◆ What the exercise asks
In the records below, reproduce exactly the lines from the one containing "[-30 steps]" through the one containing "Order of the", both included, and omit the pictures.

[Start of Attachment]

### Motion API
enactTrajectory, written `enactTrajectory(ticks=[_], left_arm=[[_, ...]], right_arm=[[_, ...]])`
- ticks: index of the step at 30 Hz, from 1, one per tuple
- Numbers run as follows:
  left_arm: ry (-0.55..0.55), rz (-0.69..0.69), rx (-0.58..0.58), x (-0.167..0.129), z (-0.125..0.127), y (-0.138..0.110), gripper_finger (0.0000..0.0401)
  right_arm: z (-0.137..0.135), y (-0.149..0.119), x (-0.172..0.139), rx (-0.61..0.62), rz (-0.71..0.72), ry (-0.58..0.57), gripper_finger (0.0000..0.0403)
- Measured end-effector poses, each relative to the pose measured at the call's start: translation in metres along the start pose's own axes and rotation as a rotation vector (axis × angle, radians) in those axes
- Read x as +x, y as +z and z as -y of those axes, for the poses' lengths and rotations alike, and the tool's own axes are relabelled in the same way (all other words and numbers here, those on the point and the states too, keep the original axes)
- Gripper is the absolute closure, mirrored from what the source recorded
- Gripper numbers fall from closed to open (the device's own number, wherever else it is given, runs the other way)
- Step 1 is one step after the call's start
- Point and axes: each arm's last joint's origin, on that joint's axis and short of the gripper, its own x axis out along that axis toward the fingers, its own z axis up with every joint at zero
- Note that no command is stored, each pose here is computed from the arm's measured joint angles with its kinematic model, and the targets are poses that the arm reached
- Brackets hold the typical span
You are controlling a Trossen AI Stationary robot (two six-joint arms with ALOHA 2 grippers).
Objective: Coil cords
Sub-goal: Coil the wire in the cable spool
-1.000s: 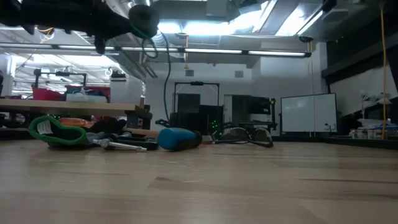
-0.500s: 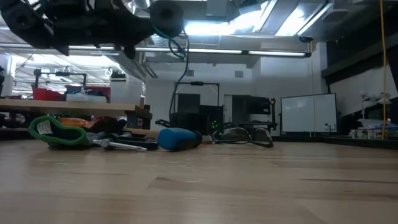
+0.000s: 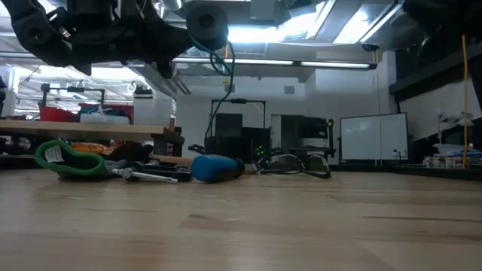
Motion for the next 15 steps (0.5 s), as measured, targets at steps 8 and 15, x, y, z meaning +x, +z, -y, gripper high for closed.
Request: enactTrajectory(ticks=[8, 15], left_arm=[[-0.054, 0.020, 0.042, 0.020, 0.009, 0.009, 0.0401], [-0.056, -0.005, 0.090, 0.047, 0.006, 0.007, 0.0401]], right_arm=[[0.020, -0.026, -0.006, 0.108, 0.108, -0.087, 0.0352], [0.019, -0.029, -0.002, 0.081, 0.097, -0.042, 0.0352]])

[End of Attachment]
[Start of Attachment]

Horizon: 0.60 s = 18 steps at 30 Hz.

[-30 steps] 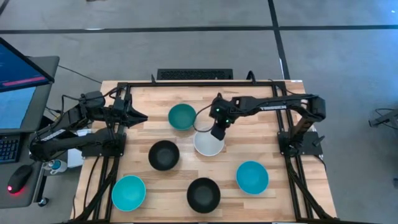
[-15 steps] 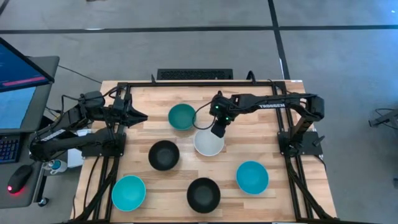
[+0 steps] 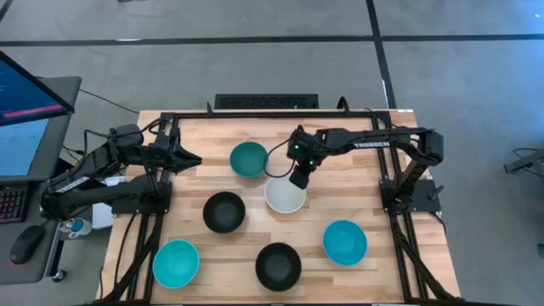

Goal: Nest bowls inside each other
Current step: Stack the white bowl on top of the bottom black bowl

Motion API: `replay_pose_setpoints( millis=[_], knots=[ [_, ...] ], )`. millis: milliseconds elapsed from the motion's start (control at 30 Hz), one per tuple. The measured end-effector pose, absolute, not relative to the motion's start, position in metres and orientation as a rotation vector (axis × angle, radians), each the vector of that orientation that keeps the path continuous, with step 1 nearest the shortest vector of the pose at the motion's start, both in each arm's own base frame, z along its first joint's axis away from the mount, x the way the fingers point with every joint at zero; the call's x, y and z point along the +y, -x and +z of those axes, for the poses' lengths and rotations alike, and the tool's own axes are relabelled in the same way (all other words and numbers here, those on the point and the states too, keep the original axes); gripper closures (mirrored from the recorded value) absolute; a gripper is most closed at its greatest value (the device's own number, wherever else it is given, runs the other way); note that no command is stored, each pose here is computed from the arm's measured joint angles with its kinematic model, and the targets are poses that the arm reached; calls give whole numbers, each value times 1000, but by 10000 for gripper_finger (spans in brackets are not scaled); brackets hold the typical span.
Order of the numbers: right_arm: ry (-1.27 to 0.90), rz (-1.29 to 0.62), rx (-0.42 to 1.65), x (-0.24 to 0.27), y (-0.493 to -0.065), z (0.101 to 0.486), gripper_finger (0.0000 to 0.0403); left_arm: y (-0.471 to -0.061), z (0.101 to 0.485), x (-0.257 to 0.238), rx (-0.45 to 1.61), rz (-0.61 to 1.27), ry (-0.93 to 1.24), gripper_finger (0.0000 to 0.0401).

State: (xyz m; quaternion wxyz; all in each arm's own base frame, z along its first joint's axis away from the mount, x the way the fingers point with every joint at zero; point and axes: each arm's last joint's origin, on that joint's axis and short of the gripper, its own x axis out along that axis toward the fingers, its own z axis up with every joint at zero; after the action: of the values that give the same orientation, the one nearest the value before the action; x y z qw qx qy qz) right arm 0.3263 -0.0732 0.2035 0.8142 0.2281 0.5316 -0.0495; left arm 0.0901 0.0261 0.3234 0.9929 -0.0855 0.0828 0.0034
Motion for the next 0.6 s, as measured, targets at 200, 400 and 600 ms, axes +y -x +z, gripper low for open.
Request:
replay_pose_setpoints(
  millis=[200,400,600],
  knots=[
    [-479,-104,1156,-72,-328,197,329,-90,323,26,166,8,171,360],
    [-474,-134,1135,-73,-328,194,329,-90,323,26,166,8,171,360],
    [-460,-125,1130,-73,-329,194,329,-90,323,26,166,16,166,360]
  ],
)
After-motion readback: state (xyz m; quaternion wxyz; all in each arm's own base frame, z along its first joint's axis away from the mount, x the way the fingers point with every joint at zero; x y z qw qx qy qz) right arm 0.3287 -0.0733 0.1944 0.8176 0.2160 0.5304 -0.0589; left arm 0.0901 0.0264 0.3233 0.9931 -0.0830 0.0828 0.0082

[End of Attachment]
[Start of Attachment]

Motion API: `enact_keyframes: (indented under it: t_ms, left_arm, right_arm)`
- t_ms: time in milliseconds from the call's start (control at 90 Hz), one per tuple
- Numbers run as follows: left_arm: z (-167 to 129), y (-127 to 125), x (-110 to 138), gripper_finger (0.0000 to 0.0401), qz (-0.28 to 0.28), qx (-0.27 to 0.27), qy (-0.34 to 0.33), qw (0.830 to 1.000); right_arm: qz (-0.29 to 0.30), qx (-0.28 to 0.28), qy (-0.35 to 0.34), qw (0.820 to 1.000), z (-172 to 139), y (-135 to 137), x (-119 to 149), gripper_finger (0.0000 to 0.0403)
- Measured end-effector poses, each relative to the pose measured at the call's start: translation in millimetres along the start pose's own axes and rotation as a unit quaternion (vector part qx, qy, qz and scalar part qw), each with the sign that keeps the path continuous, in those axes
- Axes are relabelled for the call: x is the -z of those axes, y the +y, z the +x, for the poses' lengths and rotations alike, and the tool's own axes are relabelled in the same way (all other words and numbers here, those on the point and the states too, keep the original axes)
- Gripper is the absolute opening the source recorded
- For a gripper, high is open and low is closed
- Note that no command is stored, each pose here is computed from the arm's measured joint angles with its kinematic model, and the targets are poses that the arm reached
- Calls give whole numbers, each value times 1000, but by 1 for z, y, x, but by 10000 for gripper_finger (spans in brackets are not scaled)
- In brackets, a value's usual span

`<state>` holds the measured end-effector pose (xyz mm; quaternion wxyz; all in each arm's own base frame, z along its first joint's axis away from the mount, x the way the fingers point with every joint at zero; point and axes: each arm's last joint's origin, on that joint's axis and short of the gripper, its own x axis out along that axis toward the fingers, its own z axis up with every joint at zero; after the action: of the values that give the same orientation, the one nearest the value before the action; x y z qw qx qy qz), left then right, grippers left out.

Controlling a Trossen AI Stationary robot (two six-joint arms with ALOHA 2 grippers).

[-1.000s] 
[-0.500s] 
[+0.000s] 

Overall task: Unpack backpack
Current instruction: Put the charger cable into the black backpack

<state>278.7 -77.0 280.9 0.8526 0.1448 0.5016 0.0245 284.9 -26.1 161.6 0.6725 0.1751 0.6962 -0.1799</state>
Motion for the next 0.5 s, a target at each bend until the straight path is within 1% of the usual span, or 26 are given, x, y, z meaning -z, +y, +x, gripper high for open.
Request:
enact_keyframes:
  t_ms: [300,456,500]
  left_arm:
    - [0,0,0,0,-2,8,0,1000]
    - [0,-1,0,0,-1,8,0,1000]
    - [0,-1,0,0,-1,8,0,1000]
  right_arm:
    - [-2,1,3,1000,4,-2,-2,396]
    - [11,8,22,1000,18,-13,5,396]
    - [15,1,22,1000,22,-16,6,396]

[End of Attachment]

◆ Response below
[-30 steps] 
[-15 steps] 
[+0 steps] 

Goal: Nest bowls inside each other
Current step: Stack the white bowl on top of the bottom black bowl

Motion API: `replay_pose_setpoints( millis=[_], knots=[ [_, ...] ], )`. millis: milliseconds elapsed from the motion's start (control at 30 Hz), one per tuple. The measured end-effector pose, absolute, not relative to the motion's start, position in metres and orientation as a rotation vector (axis × angle, radians), each the vector of that orientation that keeps the path continuous, with step 1 nearest the shortest vector of the pose at the motion's start, both in each arm's own base frame, z along its first joint's axis away from the mount, x the way the fingers point with every joint at zero; the call's x, y and z point along the +y, -x and +z of those axes, for the poses' lengths and rotations alike, and the tool's own axes are relabelled in the same way (all other words and numbers here, those on the point and the states too, keep the original axes); gripper closures (mirrored from the recorded value) absolute; a gripper is most closed at its greatest value (the device's own number, wherever else it is given, runs the other way); note that no command is stored, each pose here is computed from the arm's measured joint angles with its kinematic model, and the targets are poses that the arm reached; calls give whole numbers, each value times 1000, but by 10000 for gripper_finger (spans in brackets are not scaled); brackets hold the typical span.
Order of the numbers: right_arm: ry (-1.27 to 0.90), rz (-1.29 to 0.62), rx (-0.42 to 1.65), x (-0.24 to 0.27), y (-0.493 to -0.065), z (0.101 to 0.486), gripper_finger (0.0000 to 0.0403); left_arm: y (-0.471 to -0.061), z (0.101 to 0.485), x (-0.257 to 0.238), rx (-0.45 to 1.61), rz (-0.61 to 1.27), ry (-0.93 to 1.24), gripper_finger (0.0000 to 0.0401).

The full answer has been given.